--- TASK GOAL ---
Reproduce the records word for word, from the first line to the line containing "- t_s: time".

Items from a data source
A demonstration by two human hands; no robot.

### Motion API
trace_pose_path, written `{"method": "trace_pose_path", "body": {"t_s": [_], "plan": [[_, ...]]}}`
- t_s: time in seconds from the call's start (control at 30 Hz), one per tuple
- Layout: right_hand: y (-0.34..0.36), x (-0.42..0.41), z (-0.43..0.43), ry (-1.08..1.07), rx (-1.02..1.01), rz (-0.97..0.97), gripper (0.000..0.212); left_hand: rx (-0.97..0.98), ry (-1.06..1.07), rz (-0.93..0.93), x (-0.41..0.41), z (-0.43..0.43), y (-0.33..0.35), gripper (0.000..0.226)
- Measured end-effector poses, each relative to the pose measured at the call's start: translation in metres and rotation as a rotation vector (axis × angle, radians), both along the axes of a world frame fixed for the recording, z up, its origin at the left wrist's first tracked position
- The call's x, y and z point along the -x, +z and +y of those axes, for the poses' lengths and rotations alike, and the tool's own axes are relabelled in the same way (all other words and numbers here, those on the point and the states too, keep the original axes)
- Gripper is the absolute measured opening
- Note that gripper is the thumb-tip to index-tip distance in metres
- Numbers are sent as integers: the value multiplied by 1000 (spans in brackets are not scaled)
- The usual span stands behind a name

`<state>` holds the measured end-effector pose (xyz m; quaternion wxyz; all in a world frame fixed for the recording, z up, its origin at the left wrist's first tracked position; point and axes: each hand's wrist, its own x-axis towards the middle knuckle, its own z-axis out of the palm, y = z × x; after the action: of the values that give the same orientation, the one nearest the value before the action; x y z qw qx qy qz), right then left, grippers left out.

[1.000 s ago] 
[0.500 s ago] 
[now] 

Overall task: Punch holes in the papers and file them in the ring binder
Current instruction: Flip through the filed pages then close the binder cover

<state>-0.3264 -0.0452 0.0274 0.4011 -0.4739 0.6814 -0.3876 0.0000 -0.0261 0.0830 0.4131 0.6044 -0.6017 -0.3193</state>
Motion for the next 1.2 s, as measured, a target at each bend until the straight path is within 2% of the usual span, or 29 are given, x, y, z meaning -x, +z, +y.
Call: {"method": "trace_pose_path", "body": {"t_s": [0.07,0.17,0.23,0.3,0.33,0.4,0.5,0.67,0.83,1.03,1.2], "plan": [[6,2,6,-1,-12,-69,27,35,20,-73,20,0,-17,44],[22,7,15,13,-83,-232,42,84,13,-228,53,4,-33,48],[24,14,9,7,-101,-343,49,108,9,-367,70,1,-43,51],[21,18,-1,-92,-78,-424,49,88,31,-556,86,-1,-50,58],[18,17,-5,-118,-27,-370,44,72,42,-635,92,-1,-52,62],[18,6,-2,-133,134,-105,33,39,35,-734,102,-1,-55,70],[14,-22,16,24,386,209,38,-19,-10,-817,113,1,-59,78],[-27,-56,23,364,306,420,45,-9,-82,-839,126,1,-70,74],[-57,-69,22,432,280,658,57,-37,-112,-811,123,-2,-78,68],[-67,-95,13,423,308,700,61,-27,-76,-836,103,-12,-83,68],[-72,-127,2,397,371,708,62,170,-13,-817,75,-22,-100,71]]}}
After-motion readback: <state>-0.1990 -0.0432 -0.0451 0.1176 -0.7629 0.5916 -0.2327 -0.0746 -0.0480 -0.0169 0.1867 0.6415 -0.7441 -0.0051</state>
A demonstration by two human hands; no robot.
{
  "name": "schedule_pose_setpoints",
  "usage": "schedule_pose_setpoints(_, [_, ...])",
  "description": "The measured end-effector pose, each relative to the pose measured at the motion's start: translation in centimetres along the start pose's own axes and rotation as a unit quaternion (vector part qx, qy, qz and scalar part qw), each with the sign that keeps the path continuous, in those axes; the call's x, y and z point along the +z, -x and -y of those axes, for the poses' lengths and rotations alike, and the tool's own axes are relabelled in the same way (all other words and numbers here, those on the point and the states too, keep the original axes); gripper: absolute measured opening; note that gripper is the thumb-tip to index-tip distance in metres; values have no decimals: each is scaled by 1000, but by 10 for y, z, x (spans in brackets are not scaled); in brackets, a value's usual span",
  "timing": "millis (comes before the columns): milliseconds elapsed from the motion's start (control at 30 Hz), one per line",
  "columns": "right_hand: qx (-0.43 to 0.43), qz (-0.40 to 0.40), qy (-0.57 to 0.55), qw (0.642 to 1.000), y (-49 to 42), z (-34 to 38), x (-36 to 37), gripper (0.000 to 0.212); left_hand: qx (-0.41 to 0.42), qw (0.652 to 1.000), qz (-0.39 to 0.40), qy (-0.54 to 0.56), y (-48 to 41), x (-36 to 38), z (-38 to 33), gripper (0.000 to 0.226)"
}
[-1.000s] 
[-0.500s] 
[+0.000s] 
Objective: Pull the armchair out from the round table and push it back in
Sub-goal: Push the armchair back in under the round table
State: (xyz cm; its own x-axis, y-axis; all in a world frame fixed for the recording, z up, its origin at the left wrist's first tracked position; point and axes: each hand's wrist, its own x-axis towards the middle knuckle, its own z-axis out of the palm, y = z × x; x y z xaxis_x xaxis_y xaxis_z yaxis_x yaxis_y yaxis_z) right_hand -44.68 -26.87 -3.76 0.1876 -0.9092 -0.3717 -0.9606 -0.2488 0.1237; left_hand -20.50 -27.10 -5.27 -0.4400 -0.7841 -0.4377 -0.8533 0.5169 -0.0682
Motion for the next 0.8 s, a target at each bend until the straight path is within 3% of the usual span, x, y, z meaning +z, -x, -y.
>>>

--- OUTPUT OF THE EXERCISE ---
A demonstration by two human hands; no robot.

### Motion API
trace_pose_path, written `{"method": "trace_pose_path", "body": {"t_s": [_], "plan": [[_, ...]]}}`
- t_s: time in seconds from the call's start (control at 30 Hz), one per tuple

For this exercise, the work is now complete.